Çığ, who lived abroad for a while after her retirement, attended the Asurology congress in Philadelphia in 1988. She translated Samuel Noah Kramer's History Begins at Sumer into Turkish. In 1990, it was published by the Turkish Historical Society under the title History Begins at Sumer.

As the book attracted much attention, she wrote 13 books on Sumerian and Hittite cultures in 1993. One of them is the book she wrote for children, Journey to Sumer through the Time Tunnel.

== Controversies ==

=== Allegations of participation in torture ===
Muazzez İlmiye Çığ's brother, Turan İtil was a psychiatrist worked at the University of Missouri, on LSD, a psychedelic drug. In the 1970s, İtil returned to Turkey and founded the HZİ Foundation with his sister in 1971. Çığ became the president of the foundation and was mostly involved in the administration of the foundation.

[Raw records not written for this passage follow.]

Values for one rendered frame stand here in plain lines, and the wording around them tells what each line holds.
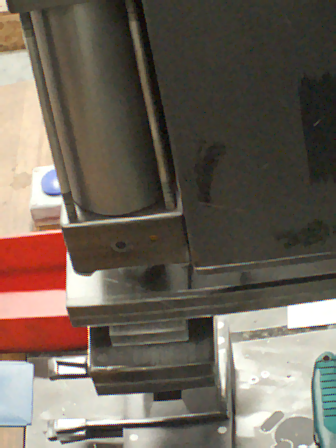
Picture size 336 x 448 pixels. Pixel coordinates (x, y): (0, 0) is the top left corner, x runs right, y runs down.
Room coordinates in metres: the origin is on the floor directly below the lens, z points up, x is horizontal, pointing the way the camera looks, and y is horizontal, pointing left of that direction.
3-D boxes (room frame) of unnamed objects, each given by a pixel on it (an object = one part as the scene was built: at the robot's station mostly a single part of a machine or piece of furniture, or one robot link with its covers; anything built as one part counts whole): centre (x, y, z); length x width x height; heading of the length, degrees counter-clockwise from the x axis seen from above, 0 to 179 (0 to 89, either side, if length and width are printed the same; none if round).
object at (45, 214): (1.06, 0.11, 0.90); 0.07 x 0.07 x 0.06; 83
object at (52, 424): (0.67, 0.12, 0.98); 0.07 x 0.02 x 0.01; 83
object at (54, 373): (0.75, 0.11, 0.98); 0.07 x 0.02 x 0.01; 83
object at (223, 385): (0.69, -0.02, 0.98); 0.07 x 0.01 x 0.03; 173
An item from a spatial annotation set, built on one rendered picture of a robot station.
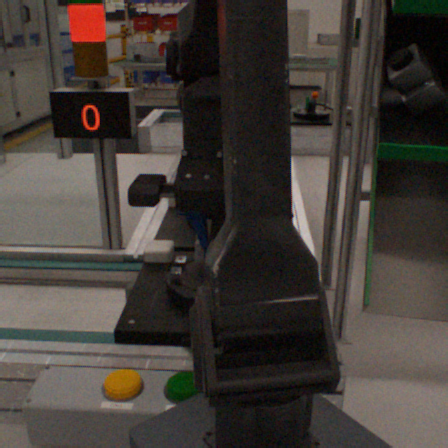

In 1984, Nokta magazine claimed that Turan İtil tortured the prisoners by using experimental drugs who were convicted due to their participation in the 1970s political violence. Cumhuriyet newspaper also alleged that some employees of Topkapı Museum which Çığ's husband was director of, were also used as test subjects. Çığ, İtil claimed that experiments were done voluntarily and conducted to profile the terrorists with the permission of the Military Junta under the HZİ Foundation's supervision.

The foundation sank into obscurity and formally dissolved in 2011. Although some inquiries were made, no one from the foundation was prosecuted. It is unknown how much Cığ knew about the alleged torture in her official capacity. After Çığ's death, torture allegations were revived again.

=== Headscarf case ===
In her books in 2000s, Çığ argued that the headscarf worn by Muslim women did not originate in the Muslim world, but was purportedly worn five thousand years earlier by Sumerian priestesses as a means of initiating young men into sex. This stirred controversy in the Muslim world and received worldwide media coverage. Eventually, she and her publisher were charged with "inciting hatred based on religious differences". On 31 October 2006, in the first hearing of the case, charges were dismissed and her acquittal brought additional publicity to Çığ. In her trial, she denied the charges, declaring "I am a woman of science ... I never insulted anyone". At that initial trial hearing, the judge dismissed her case and, following a trial less than half hour in duration, the book's publisher was acquitted too.

==Later life and death==
Çığ turned 100 on 20 June 2014, and 110 on 20 June 2024. She died on 17 November 2024, at the age of 110 years and 150 days. She was the oldest verified person in Turkey at the time of her death.

==Partial bibliography==
- 1993: Zaman Tüneli ile Sümer'e Yolculuk [Journey to Sumer through a Time Tunnel] (written as children's educational literature)
- 1995: Kur'an, İncil ve Tevrat'ın Sümer'deki Kökeni [The Origins of the Koran, the Gospel and the Torah in Sumer]
- 1996: Sümerli Ludingirra [Ludingirra the Sumerian, a retrospective science-fiction] (İbrahim Peygamber)
- 1997: The Prophet Abram, According to Sumerian Writings and Archeological Findings
- 1998: İnanna'nın Aşkı [The Love of Inanna, the Belief and the Holy Marriage in Sumer]
- 2000: Hititler ve Hattuşa [The Hittites and Hattuša, as Written by Ishtar]
- 2002: Ortadoğu Uygarlık Mirası [Civilization Heritage in the Middle East]
- 2005: Bereket Kültü ve Mabet Fahişeliği [Cult of Fertility and Holy Prostitution]

Works include numerous translations from English.